自分を騙していたかもしれないジョゼフィーヌのことは頭から消え去り、今や「?」でいっぱいになっている。
「わからない……」
「よく考えて!頑張って!魔王様!」
「偽聖女に会う……??」
「そうよ!その通り!会うためには?」
「要塞学園を、壊す……??」
「そんなことをしたらニケちゃん泣いちゃうわ!えーんえーん!聖女の私が泣かないために平和的に学園内に入るには!?」
「魔法道具が必要……??」
「天才!マーベラス!最高!」
抱き上げられているまま、ニケはヒトの姿となったニキータの頭をよしよしと撫で回した。
褒められたことが満更でもないようで、ニキータは「そうだろう!」なんていいながらヘラヘラと笑う。
「……お上手」
「得意なの、子ども」
「俺様天才だからな!」と調子を取り戻したニキータにおろしてもらうと、眺めていたルーカスがポツリと呟いた。
さっきまでの怒りは何処へやら、ニキータは意気揚々と拳を掲げる。
「天才の俺様によると!魔法道具を手に入れるのが最善策だぜ!つまり要塞学園の生徒を襲えばいいんだな!?やるぜ!」
「合理的じゃないじゃん。
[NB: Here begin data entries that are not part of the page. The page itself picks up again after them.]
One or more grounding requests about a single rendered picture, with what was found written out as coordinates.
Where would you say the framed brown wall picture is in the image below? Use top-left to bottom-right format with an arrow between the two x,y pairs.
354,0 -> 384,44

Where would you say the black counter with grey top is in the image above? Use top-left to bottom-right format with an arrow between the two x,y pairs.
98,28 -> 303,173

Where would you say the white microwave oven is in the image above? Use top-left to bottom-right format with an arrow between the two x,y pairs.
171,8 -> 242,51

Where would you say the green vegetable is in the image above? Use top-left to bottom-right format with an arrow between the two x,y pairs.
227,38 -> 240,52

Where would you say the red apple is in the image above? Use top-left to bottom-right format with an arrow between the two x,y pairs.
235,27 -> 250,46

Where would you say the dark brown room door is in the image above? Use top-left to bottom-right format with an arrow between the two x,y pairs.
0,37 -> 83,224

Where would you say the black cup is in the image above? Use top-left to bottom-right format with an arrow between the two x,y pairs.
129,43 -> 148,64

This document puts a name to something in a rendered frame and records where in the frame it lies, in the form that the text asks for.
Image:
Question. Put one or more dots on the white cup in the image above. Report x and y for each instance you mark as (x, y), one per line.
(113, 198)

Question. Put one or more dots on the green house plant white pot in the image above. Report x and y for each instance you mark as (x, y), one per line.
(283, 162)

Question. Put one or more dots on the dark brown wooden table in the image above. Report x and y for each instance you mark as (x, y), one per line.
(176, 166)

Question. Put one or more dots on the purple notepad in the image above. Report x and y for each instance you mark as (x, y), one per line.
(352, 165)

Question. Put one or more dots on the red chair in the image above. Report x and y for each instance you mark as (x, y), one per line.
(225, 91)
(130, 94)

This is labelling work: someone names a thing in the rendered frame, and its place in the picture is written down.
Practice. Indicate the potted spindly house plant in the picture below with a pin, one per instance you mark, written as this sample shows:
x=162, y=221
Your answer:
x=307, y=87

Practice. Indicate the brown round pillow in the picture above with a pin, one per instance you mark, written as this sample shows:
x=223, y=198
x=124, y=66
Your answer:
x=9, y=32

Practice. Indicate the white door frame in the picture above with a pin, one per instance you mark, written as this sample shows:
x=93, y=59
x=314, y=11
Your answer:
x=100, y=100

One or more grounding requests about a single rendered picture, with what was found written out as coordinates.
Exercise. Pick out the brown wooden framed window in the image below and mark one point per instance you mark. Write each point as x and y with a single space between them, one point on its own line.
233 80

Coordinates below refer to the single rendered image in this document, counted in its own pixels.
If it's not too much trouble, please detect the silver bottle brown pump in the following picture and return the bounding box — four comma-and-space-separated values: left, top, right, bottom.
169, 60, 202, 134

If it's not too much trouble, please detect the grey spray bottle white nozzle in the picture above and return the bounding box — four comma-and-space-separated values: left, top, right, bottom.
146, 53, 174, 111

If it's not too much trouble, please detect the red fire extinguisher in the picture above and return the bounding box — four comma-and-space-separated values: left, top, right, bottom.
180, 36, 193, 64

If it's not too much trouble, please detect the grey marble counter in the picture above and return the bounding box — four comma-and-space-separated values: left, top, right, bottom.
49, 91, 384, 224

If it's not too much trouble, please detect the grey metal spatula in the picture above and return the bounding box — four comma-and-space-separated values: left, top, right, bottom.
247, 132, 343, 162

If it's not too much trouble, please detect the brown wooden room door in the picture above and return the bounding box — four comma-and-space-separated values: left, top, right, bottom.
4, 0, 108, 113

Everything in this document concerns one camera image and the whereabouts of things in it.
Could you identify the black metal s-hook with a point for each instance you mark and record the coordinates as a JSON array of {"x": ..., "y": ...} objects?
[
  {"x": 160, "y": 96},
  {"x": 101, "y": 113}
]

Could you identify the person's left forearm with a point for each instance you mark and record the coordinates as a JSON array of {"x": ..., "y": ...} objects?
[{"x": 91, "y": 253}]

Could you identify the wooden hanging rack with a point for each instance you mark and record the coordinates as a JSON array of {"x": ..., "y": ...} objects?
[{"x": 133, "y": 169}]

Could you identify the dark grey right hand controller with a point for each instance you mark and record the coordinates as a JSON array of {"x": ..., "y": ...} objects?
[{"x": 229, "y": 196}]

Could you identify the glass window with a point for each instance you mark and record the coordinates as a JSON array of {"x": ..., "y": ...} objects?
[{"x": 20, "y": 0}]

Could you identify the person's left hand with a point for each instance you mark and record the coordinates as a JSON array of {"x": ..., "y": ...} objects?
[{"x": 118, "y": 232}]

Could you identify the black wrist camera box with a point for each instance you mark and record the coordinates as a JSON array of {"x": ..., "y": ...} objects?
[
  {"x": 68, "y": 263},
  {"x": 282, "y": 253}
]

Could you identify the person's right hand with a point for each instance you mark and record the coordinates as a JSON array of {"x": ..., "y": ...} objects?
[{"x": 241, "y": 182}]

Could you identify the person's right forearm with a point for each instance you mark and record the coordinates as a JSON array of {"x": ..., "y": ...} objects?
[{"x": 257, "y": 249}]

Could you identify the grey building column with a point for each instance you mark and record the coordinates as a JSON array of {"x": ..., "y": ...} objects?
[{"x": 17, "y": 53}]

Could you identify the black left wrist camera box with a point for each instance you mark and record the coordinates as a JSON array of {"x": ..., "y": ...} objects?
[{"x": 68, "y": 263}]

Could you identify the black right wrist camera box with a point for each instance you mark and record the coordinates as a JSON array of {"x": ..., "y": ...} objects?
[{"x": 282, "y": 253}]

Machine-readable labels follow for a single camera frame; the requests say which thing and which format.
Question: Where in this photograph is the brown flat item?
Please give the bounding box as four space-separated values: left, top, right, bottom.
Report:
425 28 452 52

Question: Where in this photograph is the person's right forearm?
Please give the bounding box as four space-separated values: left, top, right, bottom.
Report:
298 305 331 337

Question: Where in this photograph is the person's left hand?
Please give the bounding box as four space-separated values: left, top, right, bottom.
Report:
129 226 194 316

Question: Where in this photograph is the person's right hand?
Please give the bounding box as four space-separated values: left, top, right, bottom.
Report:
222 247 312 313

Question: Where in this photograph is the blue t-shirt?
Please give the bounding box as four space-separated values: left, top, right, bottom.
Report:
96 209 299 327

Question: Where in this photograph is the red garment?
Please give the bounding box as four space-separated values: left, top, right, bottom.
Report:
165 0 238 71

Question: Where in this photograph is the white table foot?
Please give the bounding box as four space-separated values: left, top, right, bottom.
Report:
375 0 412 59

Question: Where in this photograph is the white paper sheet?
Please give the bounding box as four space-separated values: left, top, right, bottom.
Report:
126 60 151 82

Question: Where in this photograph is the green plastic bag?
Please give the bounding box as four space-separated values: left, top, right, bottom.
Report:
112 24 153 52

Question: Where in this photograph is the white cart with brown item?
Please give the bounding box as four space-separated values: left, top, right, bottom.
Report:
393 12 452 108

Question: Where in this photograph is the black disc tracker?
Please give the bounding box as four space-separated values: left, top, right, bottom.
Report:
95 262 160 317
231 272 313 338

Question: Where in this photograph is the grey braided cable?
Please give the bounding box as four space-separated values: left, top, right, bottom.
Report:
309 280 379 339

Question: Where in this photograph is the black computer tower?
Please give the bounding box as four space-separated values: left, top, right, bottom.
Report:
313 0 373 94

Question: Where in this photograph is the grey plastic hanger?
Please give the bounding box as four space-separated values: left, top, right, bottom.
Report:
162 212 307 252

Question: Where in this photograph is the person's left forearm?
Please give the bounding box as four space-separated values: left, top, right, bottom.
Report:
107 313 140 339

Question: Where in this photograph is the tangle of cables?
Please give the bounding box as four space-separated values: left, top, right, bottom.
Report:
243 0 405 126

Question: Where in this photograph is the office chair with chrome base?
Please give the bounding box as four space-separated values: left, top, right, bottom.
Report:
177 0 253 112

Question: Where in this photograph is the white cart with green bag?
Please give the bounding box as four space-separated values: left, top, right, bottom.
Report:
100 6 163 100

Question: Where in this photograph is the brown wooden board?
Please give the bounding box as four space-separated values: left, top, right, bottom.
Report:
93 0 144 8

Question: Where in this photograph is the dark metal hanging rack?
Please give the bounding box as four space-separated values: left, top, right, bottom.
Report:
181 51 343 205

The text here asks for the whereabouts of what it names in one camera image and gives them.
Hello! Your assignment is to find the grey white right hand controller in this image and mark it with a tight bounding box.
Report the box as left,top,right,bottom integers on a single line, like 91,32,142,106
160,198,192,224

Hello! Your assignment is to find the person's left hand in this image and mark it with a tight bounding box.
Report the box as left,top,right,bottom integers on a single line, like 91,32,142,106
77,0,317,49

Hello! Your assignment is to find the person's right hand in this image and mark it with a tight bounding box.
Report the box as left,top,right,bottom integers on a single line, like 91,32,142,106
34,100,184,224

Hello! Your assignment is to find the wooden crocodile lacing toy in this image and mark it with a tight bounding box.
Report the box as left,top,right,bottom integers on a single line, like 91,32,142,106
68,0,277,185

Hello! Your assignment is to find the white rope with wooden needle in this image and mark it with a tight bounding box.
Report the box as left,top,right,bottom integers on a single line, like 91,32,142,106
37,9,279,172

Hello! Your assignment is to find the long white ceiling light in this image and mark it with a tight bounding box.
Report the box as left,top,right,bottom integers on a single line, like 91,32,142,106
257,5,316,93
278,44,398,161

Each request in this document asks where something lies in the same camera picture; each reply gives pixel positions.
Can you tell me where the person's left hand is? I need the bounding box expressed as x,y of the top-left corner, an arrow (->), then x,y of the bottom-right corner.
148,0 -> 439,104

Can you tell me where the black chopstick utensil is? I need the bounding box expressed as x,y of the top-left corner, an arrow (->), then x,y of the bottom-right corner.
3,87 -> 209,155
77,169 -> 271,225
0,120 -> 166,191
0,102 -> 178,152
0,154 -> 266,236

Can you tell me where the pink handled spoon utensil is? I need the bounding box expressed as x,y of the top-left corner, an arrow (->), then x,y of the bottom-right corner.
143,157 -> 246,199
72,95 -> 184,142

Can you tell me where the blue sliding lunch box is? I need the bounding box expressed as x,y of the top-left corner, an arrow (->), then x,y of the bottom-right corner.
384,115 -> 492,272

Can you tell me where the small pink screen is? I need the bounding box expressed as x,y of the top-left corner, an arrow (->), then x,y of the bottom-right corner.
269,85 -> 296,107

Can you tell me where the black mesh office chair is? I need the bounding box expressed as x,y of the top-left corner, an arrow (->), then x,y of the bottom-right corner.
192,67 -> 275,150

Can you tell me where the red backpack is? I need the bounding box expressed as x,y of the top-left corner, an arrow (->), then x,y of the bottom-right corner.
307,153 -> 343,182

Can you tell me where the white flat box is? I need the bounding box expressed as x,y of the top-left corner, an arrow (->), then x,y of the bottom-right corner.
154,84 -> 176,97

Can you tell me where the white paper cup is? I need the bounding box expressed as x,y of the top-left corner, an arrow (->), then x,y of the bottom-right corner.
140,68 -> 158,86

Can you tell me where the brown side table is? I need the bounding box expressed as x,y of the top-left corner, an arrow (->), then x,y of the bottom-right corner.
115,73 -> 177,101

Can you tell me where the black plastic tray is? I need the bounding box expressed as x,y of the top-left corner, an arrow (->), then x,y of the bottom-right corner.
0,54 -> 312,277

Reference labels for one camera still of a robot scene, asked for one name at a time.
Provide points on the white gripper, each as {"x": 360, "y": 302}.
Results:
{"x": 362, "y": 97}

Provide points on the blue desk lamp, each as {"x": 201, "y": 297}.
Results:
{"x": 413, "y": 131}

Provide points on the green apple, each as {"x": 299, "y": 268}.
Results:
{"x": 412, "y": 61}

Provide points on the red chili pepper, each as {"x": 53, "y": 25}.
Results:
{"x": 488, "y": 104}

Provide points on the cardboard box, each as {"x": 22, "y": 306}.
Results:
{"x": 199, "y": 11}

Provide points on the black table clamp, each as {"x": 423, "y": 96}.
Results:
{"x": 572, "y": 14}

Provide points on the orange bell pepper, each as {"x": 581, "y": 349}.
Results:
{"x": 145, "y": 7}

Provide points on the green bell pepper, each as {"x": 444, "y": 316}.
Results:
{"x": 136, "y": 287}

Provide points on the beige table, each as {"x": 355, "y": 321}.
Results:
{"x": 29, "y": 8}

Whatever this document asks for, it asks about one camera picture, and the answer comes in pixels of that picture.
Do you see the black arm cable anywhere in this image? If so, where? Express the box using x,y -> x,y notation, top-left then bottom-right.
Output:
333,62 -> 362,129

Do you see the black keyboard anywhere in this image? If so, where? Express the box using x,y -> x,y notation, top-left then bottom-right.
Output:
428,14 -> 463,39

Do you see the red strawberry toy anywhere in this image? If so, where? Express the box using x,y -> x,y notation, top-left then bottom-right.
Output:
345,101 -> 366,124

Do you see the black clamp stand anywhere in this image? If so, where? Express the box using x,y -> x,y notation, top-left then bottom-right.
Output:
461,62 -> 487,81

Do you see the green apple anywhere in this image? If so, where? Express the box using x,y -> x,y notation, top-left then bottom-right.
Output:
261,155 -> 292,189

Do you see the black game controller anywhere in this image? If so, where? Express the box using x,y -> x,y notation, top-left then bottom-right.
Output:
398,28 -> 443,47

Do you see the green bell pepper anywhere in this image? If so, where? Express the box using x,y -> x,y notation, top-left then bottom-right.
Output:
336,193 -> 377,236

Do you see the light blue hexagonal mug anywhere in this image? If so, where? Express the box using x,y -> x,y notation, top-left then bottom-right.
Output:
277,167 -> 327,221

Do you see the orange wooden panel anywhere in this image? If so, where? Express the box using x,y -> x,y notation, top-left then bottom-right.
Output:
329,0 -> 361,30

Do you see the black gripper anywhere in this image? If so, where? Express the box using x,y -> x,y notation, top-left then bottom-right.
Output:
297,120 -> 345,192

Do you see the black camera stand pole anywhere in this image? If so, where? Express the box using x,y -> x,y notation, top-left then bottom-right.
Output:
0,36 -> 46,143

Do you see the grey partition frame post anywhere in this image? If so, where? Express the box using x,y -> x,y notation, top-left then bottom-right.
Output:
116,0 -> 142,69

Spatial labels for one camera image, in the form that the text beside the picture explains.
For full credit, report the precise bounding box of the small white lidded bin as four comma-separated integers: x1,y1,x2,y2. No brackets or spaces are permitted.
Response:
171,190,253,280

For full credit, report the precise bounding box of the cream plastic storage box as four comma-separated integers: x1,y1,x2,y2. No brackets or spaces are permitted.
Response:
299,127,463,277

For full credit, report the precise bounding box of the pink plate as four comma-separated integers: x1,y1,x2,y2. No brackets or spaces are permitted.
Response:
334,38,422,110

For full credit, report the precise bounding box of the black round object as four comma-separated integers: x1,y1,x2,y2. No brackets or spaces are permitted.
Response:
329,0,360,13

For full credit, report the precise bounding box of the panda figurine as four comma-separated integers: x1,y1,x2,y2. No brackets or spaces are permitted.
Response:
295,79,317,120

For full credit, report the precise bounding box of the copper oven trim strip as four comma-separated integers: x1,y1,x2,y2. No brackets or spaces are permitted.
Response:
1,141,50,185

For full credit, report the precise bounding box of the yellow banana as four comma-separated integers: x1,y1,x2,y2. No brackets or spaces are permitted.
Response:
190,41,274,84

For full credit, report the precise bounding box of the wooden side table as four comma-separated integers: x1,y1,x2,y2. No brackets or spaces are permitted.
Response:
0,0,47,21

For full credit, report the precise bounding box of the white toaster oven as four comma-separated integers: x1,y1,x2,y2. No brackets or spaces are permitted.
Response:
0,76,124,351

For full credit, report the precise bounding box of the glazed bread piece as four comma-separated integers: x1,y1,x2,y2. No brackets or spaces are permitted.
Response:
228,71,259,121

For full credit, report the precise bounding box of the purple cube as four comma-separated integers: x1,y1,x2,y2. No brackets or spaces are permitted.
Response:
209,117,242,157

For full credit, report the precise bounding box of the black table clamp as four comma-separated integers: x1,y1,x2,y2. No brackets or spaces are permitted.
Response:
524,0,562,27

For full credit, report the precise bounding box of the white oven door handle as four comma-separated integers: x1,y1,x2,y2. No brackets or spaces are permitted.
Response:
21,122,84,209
バカ?」
「は?いま、俺様のことバカっていったか?」
「ごめん。難しかった?」
「魔法通行証を手に入れるためにはまずは近くの町に行くべきね!」
ちょっと目を離したすきに始まる口喧嘩に全く気付かず、ニケは宣言した。
「ニケ」の記憶を掘り下げると色々と思い出したのだ、要塞学園は深い森の中にあるが近隣には町がある。
「要塞学園に入る前、その町で一泊したの!騎士団の出張部隊も常駐してるから、宿泊関係は結構しっかりしてる町だったわ!ご飯も美味しかったし!」
「食事の話はいいけど、何で町?」
「町長さんとか騎士団の人達は警備とか、なんか食料運んだりする関係で魔法通行証持ってたの!」
要塞学園の方向はわからないが、町の方向ならわかる。
ニキータが眉を寄せた。
「その町にも魔獣避けがかかってんじゃねぇのか?」
「町の魔法通行証なら持ってるのよ、私」
待ってました!とばかりにニケは笑みを漏らす。
そして自分が付けていたピアスを指差した。
何かあった時ーーー例えば森で迷ったり、魔獣から逃れる時のため、近隣の町や村の魔法通行証はまとめてアクセサリーにされているのだ。
そちらはジョゼフィーヌが関わることもなく、その村や町を利用したものには渡されるものなのでニケとて手に入れていたのである。
「だから安心して!町に行くわよ!」
「近いのか?」
「スーパー遠いわ!でも大丈夫!私に良い考えがあるから!」
ということで、ニケ達は近くの町に向かうことにしたのだった。